In 1980, the top income tax rate for individuals was 70%. Today it’s 37%.

The political forces behind that seismic shift haven’t stopped pushing for more. Already, House Republicans are proposing to extend or make permanent some of the most recent tax cuts.

President Reagan shows off his cowboy boots at the signing of the Economic Recovery Tax Act in 1981. 

Photo: Bettmann Archive/Getty Images

Setting the Pattern

In the four decades since ERTA was signed, Republicans — with some assists from Democrats — have worked to dismantle a system where the wealthiest people pay substantially higher rates. They’ve tucked large breaks for the rich into proposals with small cuts for millions of other Americans.
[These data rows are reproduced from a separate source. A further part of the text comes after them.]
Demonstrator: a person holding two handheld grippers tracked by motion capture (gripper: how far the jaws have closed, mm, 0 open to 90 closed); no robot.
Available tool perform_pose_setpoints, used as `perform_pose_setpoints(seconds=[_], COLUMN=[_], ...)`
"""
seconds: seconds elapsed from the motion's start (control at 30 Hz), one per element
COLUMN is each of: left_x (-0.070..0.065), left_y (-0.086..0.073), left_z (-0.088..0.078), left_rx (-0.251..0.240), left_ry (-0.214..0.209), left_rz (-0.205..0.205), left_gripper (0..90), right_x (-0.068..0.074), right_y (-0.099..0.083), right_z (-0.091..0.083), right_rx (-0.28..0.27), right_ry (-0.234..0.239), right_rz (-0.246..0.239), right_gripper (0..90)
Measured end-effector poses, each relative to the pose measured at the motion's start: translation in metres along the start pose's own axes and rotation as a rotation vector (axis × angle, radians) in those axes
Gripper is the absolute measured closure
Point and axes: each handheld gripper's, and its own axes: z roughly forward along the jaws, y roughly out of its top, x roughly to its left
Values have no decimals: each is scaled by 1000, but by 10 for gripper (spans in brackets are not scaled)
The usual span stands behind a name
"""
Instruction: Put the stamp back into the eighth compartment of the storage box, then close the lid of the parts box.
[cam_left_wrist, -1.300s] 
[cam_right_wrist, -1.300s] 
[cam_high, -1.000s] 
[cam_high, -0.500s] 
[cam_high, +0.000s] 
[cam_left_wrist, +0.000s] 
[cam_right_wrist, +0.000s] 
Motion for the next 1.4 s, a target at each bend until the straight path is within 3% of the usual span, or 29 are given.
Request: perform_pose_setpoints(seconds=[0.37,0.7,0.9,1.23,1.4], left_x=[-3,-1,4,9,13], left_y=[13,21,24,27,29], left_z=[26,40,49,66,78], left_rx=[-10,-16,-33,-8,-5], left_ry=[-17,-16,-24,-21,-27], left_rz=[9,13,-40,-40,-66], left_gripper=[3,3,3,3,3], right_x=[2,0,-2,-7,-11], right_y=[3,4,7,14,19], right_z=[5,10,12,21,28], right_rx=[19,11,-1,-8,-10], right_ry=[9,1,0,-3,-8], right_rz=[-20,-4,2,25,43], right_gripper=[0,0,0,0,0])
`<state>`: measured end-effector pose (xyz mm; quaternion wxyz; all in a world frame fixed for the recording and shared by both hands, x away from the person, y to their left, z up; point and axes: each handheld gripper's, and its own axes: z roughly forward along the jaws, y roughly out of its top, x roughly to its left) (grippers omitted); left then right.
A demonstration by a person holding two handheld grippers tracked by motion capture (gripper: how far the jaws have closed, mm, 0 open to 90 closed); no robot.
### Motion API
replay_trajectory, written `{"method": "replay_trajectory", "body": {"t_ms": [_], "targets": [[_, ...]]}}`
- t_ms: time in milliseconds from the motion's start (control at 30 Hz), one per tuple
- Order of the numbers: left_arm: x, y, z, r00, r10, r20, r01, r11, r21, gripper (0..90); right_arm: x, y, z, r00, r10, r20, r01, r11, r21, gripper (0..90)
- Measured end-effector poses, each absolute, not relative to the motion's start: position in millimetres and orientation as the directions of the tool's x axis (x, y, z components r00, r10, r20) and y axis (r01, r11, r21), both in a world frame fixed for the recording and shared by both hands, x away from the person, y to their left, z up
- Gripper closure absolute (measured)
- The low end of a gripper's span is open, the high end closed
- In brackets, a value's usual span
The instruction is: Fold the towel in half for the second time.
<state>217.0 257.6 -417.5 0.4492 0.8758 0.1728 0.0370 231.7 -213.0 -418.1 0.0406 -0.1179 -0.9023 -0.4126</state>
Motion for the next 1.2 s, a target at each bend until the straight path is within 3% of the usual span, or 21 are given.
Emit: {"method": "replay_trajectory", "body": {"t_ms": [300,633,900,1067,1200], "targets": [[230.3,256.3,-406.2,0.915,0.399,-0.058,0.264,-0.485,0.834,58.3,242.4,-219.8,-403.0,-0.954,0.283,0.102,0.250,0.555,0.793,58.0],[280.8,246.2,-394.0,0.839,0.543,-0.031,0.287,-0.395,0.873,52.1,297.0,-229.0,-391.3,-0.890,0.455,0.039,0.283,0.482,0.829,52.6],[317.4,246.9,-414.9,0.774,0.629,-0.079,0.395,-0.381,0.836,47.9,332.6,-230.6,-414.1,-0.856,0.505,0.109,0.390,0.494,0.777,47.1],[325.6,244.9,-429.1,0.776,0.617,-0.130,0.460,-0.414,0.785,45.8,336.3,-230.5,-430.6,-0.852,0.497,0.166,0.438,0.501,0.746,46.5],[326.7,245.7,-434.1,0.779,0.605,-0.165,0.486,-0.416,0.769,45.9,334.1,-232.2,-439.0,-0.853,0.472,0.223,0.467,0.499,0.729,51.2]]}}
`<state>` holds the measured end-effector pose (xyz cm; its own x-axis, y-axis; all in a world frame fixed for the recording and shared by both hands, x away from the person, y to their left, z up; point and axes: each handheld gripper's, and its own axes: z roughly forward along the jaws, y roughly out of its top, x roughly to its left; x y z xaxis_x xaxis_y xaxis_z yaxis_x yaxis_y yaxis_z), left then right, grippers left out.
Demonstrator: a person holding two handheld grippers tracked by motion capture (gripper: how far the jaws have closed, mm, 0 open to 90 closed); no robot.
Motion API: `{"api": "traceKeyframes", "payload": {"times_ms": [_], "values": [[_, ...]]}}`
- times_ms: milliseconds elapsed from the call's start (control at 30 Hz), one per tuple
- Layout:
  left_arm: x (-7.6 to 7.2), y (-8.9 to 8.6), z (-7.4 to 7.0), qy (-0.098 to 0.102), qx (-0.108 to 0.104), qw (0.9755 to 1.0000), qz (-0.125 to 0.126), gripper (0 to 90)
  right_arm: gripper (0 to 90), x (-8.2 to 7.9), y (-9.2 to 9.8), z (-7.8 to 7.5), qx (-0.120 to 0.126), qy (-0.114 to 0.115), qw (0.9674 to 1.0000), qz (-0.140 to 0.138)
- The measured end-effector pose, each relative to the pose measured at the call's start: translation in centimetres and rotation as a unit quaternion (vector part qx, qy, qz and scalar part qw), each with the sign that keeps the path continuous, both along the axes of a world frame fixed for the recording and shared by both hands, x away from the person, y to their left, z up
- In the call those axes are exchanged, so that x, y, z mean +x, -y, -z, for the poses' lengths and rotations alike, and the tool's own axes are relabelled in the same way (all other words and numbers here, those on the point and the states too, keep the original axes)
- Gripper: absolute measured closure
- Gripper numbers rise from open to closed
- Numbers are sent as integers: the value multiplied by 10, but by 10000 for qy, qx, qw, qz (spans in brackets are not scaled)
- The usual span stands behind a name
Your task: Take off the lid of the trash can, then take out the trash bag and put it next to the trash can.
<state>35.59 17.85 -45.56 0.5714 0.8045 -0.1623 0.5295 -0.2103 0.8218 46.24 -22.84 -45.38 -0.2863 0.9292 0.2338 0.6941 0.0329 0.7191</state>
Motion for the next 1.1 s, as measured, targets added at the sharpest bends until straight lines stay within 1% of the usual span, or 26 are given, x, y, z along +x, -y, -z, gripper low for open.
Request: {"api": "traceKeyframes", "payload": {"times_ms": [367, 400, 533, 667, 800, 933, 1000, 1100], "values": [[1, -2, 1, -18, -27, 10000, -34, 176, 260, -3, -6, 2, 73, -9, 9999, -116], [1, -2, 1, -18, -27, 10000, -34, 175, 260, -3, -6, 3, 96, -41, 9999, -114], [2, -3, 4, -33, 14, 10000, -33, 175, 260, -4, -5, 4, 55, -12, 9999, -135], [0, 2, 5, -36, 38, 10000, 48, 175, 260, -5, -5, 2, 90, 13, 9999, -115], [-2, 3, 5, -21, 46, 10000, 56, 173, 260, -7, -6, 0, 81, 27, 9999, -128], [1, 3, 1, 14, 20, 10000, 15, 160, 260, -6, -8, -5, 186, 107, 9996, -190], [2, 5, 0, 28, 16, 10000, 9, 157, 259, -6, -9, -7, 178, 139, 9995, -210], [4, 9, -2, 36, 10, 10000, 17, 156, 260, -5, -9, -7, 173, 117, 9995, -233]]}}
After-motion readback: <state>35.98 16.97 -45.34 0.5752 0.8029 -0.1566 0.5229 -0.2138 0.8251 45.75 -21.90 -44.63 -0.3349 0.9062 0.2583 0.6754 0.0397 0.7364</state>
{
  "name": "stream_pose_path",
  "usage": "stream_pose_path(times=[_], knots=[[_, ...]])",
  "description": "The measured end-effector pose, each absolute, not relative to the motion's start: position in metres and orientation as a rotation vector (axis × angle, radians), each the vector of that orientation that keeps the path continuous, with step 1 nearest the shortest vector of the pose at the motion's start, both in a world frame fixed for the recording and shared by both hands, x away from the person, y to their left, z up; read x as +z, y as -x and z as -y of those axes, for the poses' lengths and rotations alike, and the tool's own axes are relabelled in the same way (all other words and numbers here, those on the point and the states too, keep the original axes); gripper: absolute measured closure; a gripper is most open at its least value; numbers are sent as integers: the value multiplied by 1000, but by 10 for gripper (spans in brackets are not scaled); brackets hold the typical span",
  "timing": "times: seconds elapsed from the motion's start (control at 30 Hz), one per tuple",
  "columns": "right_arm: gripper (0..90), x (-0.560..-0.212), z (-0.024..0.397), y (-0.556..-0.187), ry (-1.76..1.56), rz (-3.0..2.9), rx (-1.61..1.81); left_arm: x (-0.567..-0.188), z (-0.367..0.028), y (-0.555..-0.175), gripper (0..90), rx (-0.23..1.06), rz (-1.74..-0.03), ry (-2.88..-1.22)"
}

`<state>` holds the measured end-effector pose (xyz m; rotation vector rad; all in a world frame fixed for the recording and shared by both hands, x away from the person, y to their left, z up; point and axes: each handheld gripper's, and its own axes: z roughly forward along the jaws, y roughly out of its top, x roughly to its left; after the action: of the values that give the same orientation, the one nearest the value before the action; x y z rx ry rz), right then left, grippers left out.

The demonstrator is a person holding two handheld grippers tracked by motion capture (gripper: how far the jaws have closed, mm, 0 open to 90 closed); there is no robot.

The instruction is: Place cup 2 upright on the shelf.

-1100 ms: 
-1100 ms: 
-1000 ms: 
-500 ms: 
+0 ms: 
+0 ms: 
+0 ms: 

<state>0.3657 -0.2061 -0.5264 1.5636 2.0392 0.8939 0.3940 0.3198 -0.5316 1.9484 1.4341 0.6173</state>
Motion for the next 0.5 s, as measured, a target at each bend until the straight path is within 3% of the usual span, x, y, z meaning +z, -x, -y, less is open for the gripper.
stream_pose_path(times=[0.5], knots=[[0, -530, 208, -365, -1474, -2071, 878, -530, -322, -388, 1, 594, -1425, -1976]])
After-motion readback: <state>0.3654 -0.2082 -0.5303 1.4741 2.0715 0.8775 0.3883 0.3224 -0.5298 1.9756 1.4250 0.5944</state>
They’ve promoted tax cuts with claims about economic benefits that have not panned out.

“It’s vastly oversold that tax cuts will generate job and economic growth,” said William Gale, co-director of the Urban-Brookings Tax Policy Center. “When you cut taxes for the upper income, you give them more after-tax income, but you don’t do anything for growth.”

ERTA charted the course in 1981. It cut the top tax rate from 70% to 50% on so-called unearned income — dividends from stocks and interest on bonds and savings. While modest tax breaks sprinkled throughout the bill affected millions of taxpayers, the top rate cut had just one constituency. Only the richest 2% of taxpayers were subject to taxes up to the 70% rate

Lowering that rate had long been a Republican goal, but the party’s lawmakers had been reluctant to propose it in ERTA for fear that voters would see them as favoring the rich. Instead, it was the Democrats who proposed it. It was a trade, a way to get Republican support for other provisions in the bill.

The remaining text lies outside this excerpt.